The question is whether the State made a submissible case of proving driver had a BAC of .13 percent or more by weight at the time he was driving, when the evidence was he had a BAC of .14 percent by weight one hour and twenty minutes after he was arrested.
The parties stipulated that there was probable cause to arrest driver for driving while intoxicated and that driver’s BAC one hour and twenty minutes after his arrest was .14 percent by weight. The facts as stipulated are: at approximately 9:20 p.m. on April 25, 1985, an officer from the St. Charles County Sheriff’s office was dispatched to Lowery Hill, St. Charles County, in response to a report of a motor vehicle in a ditch; upon arriving the officer found driver in and operating a vehicle in the ditch; at approximately 9:40 p.m., after observing driver and administering field sobriety tests, the officer arrested driver for Driving While Intoxicated; and upon questioning by the officer, driver said he had two or three beers between 7:30 p.m. and 8:30 or 9:00 p.m.
The director offered no other evidence, and the trial court found director made a submissible case. Driver put on evidence that it could not be determined whether driver had a BAC of .13 percent or more at the time he was driving the car. Driver’s expert testified he would have to know how long driver had been drinking, how much driver had consumed during the last ten-fifteen minutes of the drinking, how much food was in driver’s stomach, driver’s weight, whether driver was an alcoholic to determine his BAC level at 9:20 p.m. based upon the reading at 10:40 p.m. because “everybody’s vital functions are different.”
After all the evidence the trial court found driver’s “evidence raised ... mere speculation that [driver’s BAC] was either higher or lower” (emphasis ours) than .14 percent at the time of arrest not that it was lower.
Driver asserts director did not prove his case by a preponderance of the evidence because it would be speculation as to what driver’s BAC was at the time deputy arrested him.
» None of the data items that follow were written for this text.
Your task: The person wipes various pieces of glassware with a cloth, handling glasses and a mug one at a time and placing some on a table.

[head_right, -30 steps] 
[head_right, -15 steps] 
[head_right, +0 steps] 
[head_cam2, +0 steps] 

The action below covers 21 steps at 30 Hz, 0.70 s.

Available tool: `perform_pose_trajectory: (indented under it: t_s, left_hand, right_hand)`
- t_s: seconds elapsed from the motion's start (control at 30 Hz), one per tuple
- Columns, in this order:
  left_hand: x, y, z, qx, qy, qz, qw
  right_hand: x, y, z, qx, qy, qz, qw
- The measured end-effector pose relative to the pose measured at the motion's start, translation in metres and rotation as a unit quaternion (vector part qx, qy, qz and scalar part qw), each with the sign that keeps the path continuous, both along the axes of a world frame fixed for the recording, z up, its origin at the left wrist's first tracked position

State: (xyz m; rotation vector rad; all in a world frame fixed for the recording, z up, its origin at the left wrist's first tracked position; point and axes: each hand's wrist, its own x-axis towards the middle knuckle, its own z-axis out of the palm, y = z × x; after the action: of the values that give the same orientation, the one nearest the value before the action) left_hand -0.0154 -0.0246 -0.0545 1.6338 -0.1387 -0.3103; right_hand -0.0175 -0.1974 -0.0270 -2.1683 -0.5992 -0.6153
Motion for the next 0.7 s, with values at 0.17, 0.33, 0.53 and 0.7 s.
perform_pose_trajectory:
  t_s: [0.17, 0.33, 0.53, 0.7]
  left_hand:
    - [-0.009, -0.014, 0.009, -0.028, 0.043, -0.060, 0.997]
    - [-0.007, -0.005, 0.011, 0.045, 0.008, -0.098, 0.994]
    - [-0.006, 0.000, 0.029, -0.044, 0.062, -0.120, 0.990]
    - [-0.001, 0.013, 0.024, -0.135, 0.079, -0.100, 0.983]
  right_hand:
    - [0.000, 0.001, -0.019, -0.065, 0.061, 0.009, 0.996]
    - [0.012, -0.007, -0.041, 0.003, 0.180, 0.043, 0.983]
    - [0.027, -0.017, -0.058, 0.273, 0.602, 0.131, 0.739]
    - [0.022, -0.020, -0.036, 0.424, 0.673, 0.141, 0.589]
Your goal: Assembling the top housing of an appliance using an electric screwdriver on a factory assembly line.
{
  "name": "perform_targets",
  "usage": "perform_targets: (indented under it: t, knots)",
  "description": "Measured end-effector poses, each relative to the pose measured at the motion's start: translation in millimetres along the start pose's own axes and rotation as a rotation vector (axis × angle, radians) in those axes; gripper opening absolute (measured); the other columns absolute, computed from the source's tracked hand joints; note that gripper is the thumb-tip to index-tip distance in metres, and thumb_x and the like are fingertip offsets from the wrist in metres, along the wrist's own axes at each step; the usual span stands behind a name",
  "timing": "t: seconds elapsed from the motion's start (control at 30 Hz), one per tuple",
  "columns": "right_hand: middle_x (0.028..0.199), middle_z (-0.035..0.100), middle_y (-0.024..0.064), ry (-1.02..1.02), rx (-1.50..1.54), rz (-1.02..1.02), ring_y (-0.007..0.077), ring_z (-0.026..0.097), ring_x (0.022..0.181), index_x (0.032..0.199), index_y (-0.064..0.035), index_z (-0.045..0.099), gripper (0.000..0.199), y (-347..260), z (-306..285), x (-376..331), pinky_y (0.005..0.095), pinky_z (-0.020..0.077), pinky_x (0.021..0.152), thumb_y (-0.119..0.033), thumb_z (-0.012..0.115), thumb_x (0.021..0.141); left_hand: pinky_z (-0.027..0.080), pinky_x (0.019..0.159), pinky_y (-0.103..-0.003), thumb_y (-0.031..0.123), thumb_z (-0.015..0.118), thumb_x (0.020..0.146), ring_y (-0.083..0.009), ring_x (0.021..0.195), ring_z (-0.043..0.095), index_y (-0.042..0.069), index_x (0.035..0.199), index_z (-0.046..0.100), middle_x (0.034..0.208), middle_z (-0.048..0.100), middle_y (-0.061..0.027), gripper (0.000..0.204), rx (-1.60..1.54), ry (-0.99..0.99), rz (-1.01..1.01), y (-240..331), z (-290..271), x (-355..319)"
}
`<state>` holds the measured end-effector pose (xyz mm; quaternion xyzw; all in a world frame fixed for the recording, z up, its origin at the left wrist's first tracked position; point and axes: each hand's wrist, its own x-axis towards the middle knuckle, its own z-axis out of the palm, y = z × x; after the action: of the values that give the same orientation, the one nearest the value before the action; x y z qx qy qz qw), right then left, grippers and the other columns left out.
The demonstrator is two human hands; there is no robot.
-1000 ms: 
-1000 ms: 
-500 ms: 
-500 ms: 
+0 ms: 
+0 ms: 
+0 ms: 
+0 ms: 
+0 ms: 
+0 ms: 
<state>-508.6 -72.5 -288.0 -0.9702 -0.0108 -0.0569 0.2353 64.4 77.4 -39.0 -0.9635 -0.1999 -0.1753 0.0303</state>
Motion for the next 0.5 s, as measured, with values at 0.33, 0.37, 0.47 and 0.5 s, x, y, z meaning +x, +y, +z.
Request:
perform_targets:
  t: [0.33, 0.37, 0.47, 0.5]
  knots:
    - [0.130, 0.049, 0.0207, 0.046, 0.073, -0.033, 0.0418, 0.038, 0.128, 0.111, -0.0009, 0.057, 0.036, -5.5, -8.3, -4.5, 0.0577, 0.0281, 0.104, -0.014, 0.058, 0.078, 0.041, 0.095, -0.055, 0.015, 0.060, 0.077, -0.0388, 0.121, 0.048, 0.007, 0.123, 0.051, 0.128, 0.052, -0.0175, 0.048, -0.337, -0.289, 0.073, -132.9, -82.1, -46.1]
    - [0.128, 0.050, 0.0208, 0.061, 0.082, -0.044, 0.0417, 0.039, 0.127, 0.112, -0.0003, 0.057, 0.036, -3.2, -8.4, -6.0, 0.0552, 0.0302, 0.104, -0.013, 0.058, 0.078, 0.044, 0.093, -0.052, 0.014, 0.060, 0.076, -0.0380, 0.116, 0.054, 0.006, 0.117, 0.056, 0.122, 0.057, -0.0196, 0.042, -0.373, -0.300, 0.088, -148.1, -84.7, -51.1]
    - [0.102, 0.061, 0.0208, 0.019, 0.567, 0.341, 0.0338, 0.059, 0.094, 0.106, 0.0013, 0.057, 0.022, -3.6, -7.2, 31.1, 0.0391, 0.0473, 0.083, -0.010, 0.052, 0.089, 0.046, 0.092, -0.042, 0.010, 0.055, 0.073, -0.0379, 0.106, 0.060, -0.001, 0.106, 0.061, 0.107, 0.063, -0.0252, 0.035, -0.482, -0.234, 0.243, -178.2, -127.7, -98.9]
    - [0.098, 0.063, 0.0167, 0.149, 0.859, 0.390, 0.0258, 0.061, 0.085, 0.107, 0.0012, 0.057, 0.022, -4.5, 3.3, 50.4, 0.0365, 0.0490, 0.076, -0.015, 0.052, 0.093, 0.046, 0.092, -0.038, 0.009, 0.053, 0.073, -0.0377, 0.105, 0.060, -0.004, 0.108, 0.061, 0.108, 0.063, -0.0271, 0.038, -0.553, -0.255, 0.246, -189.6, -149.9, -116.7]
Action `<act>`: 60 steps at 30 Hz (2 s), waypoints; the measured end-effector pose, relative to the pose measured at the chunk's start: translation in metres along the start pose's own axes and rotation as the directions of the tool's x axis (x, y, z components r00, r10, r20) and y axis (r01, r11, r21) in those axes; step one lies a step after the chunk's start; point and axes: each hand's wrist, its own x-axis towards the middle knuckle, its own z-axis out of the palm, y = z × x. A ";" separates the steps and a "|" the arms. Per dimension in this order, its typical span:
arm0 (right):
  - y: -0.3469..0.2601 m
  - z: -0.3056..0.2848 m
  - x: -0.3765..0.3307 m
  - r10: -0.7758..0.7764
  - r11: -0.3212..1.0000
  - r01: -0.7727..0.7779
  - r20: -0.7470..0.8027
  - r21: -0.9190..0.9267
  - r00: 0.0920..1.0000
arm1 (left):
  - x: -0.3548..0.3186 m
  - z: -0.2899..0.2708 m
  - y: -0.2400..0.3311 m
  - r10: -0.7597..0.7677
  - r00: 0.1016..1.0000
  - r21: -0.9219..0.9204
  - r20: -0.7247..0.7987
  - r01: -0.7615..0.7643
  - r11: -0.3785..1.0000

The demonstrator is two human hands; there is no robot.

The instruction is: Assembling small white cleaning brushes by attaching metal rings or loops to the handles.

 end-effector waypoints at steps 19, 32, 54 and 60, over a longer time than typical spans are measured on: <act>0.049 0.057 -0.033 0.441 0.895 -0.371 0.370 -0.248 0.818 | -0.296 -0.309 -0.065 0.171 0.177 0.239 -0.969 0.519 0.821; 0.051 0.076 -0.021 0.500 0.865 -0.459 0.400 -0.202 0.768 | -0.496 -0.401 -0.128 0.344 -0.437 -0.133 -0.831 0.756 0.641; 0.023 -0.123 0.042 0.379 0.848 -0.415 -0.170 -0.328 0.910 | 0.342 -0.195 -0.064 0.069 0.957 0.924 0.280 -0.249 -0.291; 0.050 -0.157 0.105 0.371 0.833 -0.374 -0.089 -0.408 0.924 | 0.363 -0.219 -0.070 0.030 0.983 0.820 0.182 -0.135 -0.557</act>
Driver contends the trial court would have had to speculate as to driver’s rate of consumption, weight, vital functions, etc., in order to conclude that while driver was intoxicated enough to drive his car into a ditch and appear intoxicated to a police officer, his BAC at 9:20 was at least .011 percent less than it was one hour and twenty minutes later when it was tested to be .14 percent.
The Missouri Supreme Court discussed the elements of proof required of the director under § 302.505 in the case of Collins v. Director of Revenue, 691 S.W.2d 246, 252 [11] (Mo.banc 1985). In the case at bar, the parties stipulated that driver was arrested upon probable cause to believe that he was driving in violation of the laws of this state prohibiting driving while intoxicated and further that, once arrested, driver submitted to a chemical analysis which indicated a blood alcohol concentration of .14 percent. Under the analysis of Collins, the first portion of the test was met by the stipulation; however, the ruling in Collins requires the Department of Revenue to further determine, upon a preponderance of the evidence, whether driver had been driving while his blood alcohol concentration was at least .13 percent.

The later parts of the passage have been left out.